The decision proved prescient as mere months later, a raid by one such tribe killed her father and abducted her mother, whom Margaret never saw again. She continued to live with her uncle, who officially adopted her, until she married a Virginia-born farmer named John Corbin in 1772. For three years, the young Corbin couple worked the land of their small Pennsylvania farm. But their simple, pastoral life ended in 1775 when John enlisted in an artillery unit of the Pennsylvania militia. Rather than remain on their farm, Margaret, like many women whose husbands, fathers, and/or brothers joined up, opted to become a camp follower. These women carried out all manner of important jobs, from mending clothes to cooking for the troops to caring for the wounded and the ill. Needless to say, Margaret and her fellows provided unquestionably vital services to their units and suffered through many of the very same hardships the soldiers did.
By the summer of 1776, the Corbin couple’s artillery unit was part of the large Continental force, headed by General George Washington, defending New York City.

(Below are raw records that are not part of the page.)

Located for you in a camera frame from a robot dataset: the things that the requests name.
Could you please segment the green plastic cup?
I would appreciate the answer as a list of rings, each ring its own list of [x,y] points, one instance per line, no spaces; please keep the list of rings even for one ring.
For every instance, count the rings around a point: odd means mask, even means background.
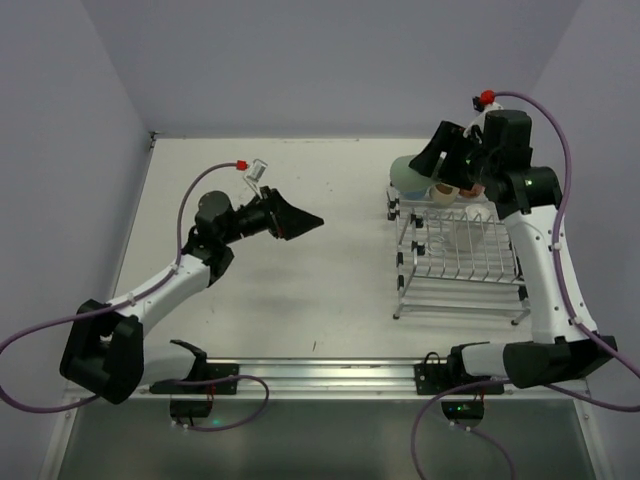
[[[413,194],[428,190],[436,181],[421,175],[410,167],[412,155],[396,158],[390,166],[390,183],[402,194]]]

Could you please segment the white ceramic mug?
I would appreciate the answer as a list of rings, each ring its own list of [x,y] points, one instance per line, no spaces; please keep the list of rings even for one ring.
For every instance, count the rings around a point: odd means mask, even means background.
[[[484,244],[487,236],[489,235],[489,229],[493,225],[494,215],[493,212],[479,204],[468,206],[466,209],[467,217],[467,240],[469,241],[469,248],[475,250],[481,244]]]

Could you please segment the blue plastic cup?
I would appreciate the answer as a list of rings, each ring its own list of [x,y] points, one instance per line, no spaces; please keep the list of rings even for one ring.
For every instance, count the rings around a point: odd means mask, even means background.
[[[410,201],[419,201],[423,199],[429,192],[429,188],[416,190],[416,191],[400,191],[399,194]]]

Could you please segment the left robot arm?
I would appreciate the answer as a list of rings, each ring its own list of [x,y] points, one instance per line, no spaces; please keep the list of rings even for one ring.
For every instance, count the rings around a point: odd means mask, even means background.
[[[210,379],[205,351],[182,340],[148,349],[146,336],[226,273],[234,259],[232,243],[261,232],[289,241],[323,224],[322,218],[292,206],[270,187],[261,188],[239,208],[224,192],[204,194],[174,263],[126,295],[107,303],[88,300],[79,307],[60,374],[112,404],[122,403],[141,385],[175,388]]]

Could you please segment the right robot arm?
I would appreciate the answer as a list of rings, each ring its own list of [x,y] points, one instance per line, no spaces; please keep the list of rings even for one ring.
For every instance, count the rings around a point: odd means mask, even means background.
[[[436,377],[445,386],[491,378],[517,388],[581,380],[617,349],[602,336],[582,302],[563,230],[555,171],[533,165],[532,120],[520,110],[485,110],[470,129],[443,121],[409,166],[452,187],[484,186],[510,236],[530,304],[531,338],[524,342],[452,347]]]

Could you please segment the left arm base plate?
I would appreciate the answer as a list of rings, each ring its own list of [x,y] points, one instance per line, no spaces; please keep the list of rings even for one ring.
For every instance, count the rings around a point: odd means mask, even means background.
[[[185,381],[219,380],[239,374],[240,366],[237,363],[208,363],[204,362],[192,368]],[[168,395],[235,395],[237,380],[220,382],[215,385],[205,386],[180,386],[170,384],[167,381],[158,382],[150,386],[151,394]]]

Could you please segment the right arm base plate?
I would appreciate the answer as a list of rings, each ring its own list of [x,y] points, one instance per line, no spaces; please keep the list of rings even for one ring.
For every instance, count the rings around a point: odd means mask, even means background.
[[[492,381],[489,376],[469,375],[455,355],[440,356],[434,351],[416,363],[413,369],[418,395],[436,395],[454,387]]]

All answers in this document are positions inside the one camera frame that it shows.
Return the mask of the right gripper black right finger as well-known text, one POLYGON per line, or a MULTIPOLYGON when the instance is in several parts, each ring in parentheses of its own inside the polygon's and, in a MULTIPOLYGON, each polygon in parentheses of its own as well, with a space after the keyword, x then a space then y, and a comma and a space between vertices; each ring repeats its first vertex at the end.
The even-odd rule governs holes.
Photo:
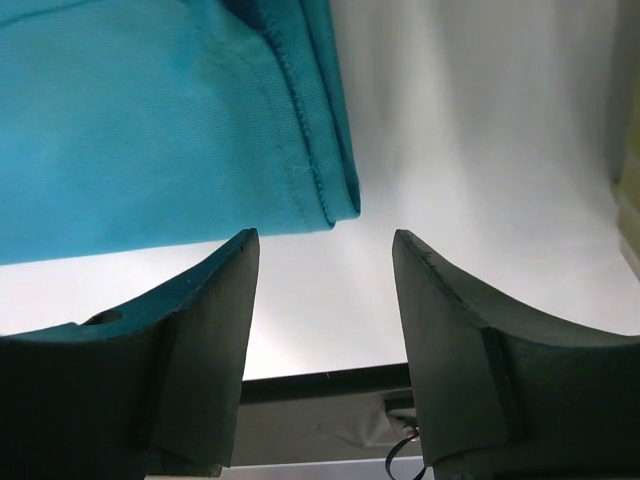
POLYGON ((528 306, 415 234, 392 257, 422 456, 438 479, 635 479, 639 340, 528 306))

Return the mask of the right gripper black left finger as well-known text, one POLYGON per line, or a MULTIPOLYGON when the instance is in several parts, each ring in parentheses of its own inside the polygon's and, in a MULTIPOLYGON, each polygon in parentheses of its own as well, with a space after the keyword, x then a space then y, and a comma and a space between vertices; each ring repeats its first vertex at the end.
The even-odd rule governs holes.
POLYGON ((217 477, 231 462, 255 230, 82 324, 1 340, 5 479, 217 477))

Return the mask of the teal t shirt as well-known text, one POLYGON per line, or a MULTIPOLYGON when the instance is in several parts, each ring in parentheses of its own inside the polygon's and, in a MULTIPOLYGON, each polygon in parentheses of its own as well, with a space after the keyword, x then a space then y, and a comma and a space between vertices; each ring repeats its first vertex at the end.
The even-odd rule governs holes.
POLYGON ((5 1, 1 261, 361 211, 326 1, 5 1))

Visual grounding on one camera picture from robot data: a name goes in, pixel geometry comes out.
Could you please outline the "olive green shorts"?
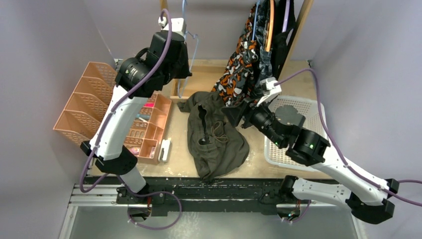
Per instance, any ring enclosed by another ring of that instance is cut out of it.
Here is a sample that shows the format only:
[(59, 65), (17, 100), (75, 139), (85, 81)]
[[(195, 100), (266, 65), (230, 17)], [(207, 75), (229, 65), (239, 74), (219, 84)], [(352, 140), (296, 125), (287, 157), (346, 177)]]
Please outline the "olive green shorts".
[(217, 92), (196, 92), (177, 106), (189, 115), (187, 147), (202, 181), (224, 176), (246, 161), (249, 144), (226, 120), (221, 111), (225, 103)]

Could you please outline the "blue wire hanger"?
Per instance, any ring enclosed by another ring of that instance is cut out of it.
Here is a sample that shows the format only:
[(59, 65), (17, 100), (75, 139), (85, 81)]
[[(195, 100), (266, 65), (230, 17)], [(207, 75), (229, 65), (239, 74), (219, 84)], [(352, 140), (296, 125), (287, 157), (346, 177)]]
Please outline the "blue wire hanger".
[[(182, 0), (182, 18), (183, 18), (186, 25), (188, 25), (187, 5), (188, 5), (188, 1)], [(196, 33), (189, 32), (189, 29), (188, 29), (187, 26), (185, 27), (184, 39), (185, 39), (185, 43), (188, 47), (188, 53), (189, 53), (189, 60), (188, 60), (189, 71), (192, 71), (200, 40), (199, 40), (199, 36)], [(178, 81), (178, 84), (177, 84), (177, 97), (178, 97), (178, 99), (182, 98), (189, 78), (190, 77), (188, 76), (185, 79), (181, 79), (181, 80)]]

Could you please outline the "white stapler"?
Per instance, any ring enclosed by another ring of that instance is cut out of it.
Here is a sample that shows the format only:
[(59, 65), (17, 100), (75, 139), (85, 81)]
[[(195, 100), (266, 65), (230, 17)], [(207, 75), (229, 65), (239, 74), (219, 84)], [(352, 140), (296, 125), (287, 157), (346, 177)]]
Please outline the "white stapler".
[(171, 138), (163, 139), (161, 142), (161, 147), (158, 155), (158, 161), (166, 163), (169, 157), (169, 151), (171, 147)]

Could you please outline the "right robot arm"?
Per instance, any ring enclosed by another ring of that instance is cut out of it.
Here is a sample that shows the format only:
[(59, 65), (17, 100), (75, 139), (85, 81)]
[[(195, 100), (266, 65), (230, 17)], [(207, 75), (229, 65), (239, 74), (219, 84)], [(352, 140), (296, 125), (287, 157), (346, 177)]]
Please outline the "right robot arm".
[(283, 105), (275, 111), (269, 104), (278, 97), (281, 87), (274, 78), (262, 82), (264, 95), (258, 99), (246, 98), (239, 104), (222, 109), (233, 126), (256, 127), (294, 162), (323, 172), (335, 184), (313, 182), (288, 175), (279, 190), (287, 203), (298, 200), (319, 201), (347, 207), (352, 215), (366, 223), (379, 224), (392, 218), (395, 205), (389, 200), (397, 193), (399, 182), (381, 179), (342, 156), (334, 143), (304, 127), (305, 116), (292, 105)]

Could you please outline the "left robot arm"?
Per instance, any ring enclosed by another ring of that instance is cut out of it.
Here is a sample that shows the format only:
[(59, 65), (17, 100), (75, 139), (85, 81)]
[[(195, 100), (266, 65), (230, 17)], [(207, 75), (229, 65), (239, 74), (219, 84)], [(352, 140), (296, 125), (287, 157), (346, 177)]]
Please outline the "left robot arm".
[(87, 162), (105, 175), (116, 175), (130, 190), (129, 197), (141, 204), (148, 199), (145, 179), (136, 169), (137, 158), (124, 141), (137, 114), (155, 91), (173, 79), (192, 74), (185, 42), (186, 22), (182, 17), (160, 17), (161, 30), (154, 33), (150, 46), (123, 61), (115, 78), (112, 98), (93, 138), (81, 143)]

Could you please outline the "orange camouflage shorts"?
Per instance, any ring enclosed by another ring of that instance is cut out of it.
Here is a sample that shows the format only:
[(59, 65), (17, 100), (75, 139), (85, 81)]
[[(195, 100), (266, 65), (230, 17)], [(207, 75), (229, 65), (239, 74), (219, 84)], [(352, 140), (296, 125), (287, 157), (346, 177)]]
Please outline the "orange camouflage shorts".
[(259, 58), (259, 45), (254, 37), (254, 26), (258, 9), (257, 4), (251, 8), (236, 49), (230, 56), (222, 77), (212, 89), (222, 98), (226, 107), (234, 106), (249, 97), (255, 87), (253, 65)]

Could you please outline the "grey camouflage shorts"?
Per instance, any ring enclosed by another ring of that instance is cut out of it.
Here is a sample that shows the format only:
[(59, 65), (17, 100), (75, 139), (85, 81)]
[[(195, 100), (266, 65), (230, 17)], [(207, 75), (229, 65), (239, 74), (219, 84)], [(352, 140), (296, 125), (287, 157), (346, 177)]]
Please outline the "grey camouflage shorts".
[(261, 0), (257, 14), (255, 41), (257, 42), (258, 61), (254, 66), (255, 86), (251, 95), (254, 98), (263, 96), (260, 82), (273, 76), (271, 64), (271, 50), (265, 51), (265, 41), (267, 36), (267, 24), (270, 16), (269, 0)]

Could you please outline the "orange hanger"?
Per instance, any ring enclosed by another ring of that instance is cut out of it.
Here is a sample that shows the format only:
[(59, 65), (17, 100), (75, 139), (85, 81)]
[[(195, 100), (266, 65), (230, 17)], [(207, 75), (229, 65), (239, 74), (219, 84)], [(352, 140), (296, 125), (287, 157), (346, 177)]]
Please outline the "orange hanger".
[(265, 41), (265, 51), (269, 52), (271, 50), (271, 44), (272, 44), (272, 37), (273, 37), (273, 29), (274, 29), (274, 16), (275, 16), (275, 1), (270, 0), (269, 1), (270, 6), (270, 16), (269, 21), (267, 24), (267, 36)]

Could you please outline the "purple hanger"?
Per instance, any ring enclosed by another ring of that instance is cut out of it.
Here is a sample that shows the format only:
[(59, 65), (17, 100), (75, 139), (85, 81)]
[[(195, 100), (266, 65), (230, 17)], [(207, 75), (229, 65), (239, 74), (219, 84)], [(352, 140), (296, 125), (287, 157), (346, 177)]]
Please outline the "purple hanger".
[(287, 32), (288, 27), (288, 21), (289, 21), (289, 14), (290, 14), (290, 0), (286, 0), (285, 3), (285, 12), (284, 12), (284, 19), (283, 19), (283, 25), (282, 25), (282, 33)]

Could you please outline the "pink highlighter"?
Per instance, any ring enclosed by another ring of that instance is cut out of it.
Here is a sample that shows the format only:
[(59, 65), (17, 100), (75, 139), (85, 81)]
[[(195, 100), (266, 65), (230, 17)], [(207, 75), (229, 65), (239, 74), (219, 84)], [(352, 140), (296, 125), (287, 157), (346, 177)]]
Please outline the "pink highlighter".
[(155, 106), (154, 103), (146, 103), (143, 107), (144, 108), (153, 108)]

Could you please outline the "blue marker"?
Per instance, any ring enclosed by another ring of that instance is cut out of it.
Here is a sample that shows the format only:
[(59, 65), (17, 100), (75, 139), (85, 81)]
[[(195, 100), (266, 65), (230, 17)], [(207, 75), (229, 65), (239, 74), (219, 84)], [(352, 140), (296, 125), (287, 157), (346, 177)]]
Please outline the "blue marker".
[(144, 122), (148, 122), (150, 119), (150, 115), (142, 115), (142, 114), (138, 114), (136, 116), (137, 119), (144, 121)]

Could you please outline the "black garment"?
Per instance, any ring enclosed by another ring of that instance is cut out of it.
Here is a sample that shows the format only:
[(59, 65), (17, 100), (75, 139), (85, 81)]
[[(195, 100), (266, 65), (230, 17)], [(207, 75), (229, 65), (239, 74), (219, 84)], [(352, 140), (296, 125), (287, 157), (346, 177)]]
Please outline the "black garment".
[(296, 16), (294, 1), (290, 1), (289, 14), (286, 31), (283, 32), (283, 24), (285, 18), (286, 0), (275, 1), (275, 12), (273, 18), (273, 35), (271, 43), (271, 64), (273, 76), (279, 78), (282, 68), (286, 61), (289, 47), (287, 38), (289, 33), (296, 27)]

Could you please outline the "white plastic basket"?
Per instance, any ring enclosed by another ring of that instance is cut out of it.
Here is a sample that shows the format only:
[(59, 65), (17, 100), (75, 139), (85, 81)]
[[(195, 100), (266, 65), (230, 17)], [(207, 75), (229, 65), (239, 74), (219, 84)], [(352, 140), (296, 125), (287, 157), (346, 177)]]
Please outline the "white plastic basket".
[(265, 138), (266, 161), (284, 168), (316, 172), (302, 163), (323, 161), (323, 151), (329, 146), (323, 127), (323, 105), (307, 98), (278, 96), (266, 112), (274, 116), (266, 134), (270, 138)]

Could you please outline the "staples box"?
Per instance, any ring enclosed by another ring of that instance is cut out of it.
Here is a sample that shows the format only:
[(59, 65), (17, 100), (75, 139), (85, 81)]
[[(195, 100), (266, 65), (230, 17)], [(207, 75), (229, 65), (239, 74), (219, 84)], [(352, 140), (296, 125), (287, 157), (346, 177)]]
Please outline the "staples box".
[(150, 150), (149, 150), (148, 158), (154, 159), (155, 158), (155, 151), (156, 151), (156, 147), (151, 147)]

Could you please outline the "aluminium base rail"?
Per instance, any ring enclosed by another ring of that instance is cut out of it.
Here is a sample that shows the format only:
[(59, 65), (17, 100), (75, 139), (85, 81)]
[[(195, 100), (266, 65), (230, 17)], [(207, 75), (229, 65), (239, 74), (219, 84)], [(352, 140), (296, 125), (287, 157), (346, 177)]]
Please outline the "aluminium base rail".
[(75, 186), (70, 205), (94, 207), (128, 207), (150, 210), (152, 216), (169, 212), (254, 212), (263, 215), (287, 214), (298, 203), (281, 193), (282, 180), (273, 178), (217, 178), (202, 182), (190, 177), (147, 177), (146, 192), (136, 197), (116, 177), (107, 177), (93, 190), (83, 193)]

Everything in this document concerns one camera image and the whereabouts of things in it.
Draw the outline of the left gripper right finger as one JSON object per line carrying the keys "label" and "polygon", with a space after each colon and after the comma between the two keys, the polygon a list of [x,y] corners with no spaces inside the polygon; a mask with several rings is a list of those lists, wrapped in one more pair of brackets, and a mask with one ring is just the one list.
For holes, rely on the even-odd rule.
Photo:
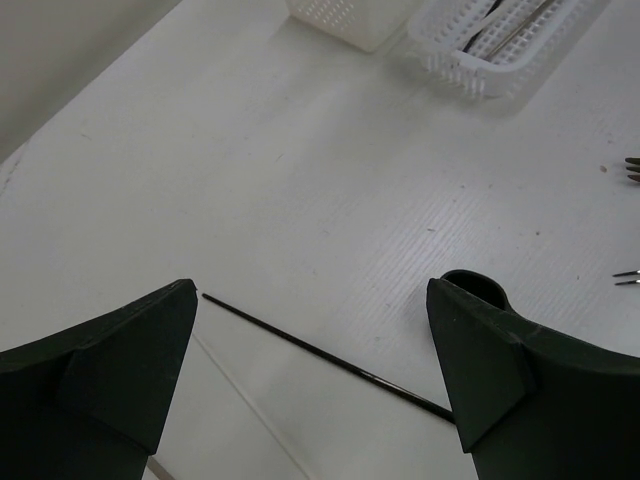
{"label": "left gripper right finger", "polygon": [[481,479],[635,479],[639,361],[442,278],[426,310],[463,451]]}

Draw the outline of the black chopstick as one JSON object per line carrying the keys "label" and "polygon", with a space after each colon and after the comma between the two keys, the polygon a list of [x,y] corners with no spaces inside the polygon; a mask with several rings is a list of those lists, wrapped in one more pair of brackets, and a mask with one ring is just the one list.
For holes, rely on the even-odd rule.
{"label": "black chopstick", "polygon": [[453,413],[446,409],[445,407],[436,404],[408,389],[405,389],[396,383],[393,383],[383,377],[380,377],[374,373],[371,373],[358,365],[355,365],[339,356],[336,356],[326,350],[319,348],[316,345],[313,345],[309,342],[304,341],[301,338],[296,337],[280,328],[275,327],[274,325],[269,324],[266,321],[263,321],[255,316],[252,316],[228,303],[223,302],[220,299],[213,297],[210,294],[202,293],[202,298],[219,308],[235,315],[238,318],[243,319],[244,321],[266,331],[271,335],[274,335],[292,345],[295,345],[297,348],[306,351],[307,353],[337,367],[338,369],[345,371],[369,384],[386,391],[387,393],[431,414],[435,417],[444,420],[445,422],[454,425],[455,419]]}

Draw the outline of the silver metal chopstick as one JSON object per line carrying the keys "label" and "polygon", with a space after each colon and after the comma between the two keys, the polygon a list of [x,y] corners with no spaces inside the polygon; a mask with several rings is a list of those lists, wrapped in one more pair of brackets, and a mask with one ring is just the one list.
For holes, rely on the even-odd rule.
{"label": "silver metal chopstick", "polygon": [[524,20],[522,20],[513,31],[504,37],[491,51],[484,57],[485,61],[492,61],[499,52],[514,40],[523,30],[534,22],[547,8],[554,3],[554,0],[543,0]]}

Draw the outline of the dark grey chopstick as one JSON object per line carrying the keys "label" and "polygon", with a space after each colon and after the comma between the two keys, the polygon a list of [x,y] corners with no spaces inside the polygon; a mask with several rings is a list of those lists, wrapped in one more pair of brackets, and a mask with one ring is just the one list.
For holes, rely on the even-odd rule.
{"label": "dark grey chopstick", "polygon": [[[499,6],[502,4],[503,0],[495,0],[491,7],[489,8],[489,10],[487,11],[485,17],[490,16],[497,8],[499,8]],[[482,30],[485,27],[482,27],[478,32],[476,32],[472,37],[470,37],[470,39],[467,41],[467,43],[464,45],[462,52],[464,53],[468,53],[469,50],[472,48],[472,46],[476,43],[477,39],[479,38]]]}

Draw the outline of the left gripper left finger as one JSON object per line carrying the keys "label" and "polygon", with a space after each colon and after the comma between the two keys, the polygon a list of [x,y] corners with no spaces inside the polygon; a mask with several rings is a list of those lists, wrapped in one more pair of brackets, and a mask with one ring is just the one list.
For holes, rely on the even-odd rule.
{"label": "left gripper left finger", "polygon": [[4,479],[140,479],[156,454],[197,311],[176,280],[1,354]]}

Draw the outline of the white plastic chopstick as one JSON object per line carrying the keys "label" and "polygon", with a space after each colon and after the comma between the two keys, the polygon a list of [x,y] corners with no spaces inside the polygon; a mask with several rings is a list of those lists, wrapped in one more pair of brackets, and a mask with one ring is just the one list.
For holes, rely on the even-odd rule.
{"label": "white plastic chopstick", "polygon": [[313,479],[257,404],[192,334],[145,479]]}

After the redcoats drove the Americans out of nearby Long Island and Brooklyn in August, they began landing troops on the island of Manhattan on September 15th. Over the following weeks, Washington’s forces continued to fall back in the face of the British advance. On November 16th, the British launched an attack against one of the last Continental strongholds on the island of Manhattan: Fort Washington.
During the battle, John served in his usual role as loader for a cannon while Margaret, along with many of her camp followers, brought buckets of water to the front line to help cool and clean gun barrels and carry wounded men back out of harm’s way. But on one of her trips forward with the bucket, she found John and several others of his cannon crew dead. Margaret’s response to this heartbreaking sight? She dropped her bucket and joined the gun crew, helping them fire shot after shot at the advancing enemy until, grievously wounded in the chest, jaw, and left arm by musket balls and grapeshot, she fell.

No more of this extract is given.